Vers 3482. — Fruissent. Ce verbe est tantôt actif, tantôt neutre. Ici, il nous paraît actif, et c’est pourquoi il faut, au cas régime, ces espiez furbiz (au lieu de : cil espiez furbit. O.).
Vers 3483. — Dulor. O. V. la note du vers 489.
Vers 3486. — Lire chevaliers.
Vers 3489. — Fort. O. Pour le cas sujet, forz.

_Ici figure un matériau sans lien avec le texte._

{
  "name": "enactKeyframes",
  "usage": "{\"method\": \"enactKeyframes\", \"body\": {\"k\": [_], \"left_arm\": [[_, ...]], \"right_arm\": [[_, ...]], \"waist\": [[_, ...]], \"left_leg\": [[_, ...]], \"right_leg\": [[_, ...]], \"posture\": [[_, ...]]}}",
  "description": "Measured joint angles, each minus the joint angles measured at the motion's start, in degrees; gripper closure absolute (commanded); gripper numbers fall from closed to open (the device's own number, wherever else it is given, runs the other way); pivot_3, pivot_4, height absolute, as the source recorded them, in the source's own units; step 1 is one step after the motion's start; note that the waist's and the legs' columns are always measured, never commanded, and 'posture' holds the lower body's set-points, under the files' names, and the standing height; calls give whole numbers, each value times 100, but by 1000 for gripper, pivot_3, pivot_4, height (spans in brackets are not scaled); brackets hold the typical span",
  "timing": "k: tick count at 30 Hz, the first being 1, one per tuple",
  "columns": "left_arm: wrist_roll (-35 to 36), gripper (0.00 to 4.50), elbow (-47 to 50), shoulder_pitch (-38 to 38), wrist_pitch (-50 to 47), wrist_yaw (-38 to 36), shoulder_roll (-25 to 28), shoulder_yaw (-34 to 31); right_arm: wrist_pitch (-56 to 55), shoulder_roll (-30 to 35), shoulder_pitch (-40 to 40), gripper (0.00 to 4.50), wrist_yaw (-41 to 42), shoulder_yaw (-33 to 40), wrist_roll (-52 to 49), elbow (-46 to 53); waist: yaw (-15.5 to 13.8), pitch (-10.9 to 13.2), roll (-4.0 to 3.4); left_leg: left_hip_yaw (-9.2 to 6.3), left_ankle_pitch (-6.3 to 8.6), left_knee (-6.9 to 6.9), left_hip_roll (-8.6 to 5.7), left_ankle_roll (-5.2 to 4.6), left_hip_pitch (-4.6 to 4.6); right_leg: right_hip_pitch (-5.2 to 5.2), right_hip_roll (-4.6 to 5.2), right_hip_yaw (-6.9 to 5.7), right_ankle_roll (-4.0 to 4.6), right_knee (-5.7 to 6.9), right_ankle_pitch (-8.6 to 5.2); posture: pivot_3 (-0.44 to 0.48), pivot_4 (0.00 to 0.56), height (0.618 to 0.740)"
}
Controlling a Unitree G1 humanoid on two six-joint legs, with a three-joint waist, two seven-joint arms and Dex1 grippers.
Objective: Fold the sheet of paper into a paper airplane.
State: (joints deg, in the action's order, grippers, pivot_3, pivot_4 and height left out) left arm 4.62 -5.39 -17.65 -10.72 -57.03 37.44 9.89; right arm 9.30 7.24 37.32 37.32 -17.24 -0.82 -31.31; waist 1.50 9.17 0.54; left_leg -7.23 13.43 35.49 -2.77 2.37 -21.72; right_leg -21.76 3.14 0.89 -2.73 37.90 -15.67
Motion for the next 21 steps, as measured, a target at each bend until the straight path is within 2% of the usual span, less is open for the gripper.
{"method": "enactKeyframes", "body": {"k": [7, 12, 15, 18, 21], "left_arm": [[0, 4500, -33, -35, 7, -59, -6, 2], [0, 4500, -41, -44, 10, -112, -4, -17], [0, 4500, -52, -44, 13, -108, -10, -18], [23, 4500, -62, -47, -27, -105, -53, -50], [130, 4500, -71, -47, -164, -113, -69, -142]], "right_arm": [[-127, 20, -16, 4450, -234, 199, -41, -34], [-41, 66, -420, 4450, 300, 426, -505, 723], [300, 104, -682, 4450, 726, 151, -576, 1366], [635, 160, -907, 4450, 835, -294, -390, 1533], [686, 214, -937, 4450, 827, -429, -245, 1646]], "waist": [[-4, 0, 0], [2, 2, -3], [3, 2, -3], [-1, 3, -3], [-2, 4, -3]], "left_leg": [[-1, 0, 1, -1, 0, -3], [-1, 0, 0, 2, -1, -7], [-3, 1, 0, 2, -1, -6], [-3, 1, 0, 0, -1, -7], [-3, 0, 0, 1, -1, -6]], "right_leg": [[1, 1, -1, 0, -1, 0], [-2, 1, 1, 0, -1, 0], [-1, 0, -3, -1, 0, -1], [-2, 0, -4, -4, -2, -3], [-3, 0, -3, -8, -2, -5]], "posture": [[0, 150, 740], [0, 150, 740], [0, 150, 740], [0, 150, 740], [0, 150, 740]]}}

Vers 3491. — Mahumet altresi. O. Erreur évidente, contraire à la mesure du vers.
Vers 3492. — Vos. O.
Vers 3493. — Tutes vos ymagenes ferai d’or fin. O. La correction est de Mu., d’après Venise IV. (Nefaro d’or fi.) Pour avoir un décasyllabe, il faudrait peut-être : Jà voz imagenes vus referai d’or fin. — Le scribe a écrit à tort un Aoi à la suite de ce vers.
Vers 3494. — Ce vers n’est pas dans le manuscrit. Tous les autres textes nous le donnent. Mu. a choisi la version de Venise IV.
Vers 3497. — Baliganz. O. Lire Baligant. (V. la note du vers 15.) ═ Este. O. Erreur évidente. ═ Oi. O. V. la note du vers 1210. ═ Baillit. O. Pour le cas sujet, il faut bailliz.
Vers 3498. — Malpramis. O. V. la note du vers 3176. ═ Filz. O. Au cas régime, fil.
Vers 3501. — Empereres. O. ═ Au vers suivant, lire bien.
Vers 3503. — Blanc ad la barbe. O. Erreur manifeste. ═ Flur. O. V. la note du vers 611.
Vers 3506. — Quiad. O. V. la note du vers 2.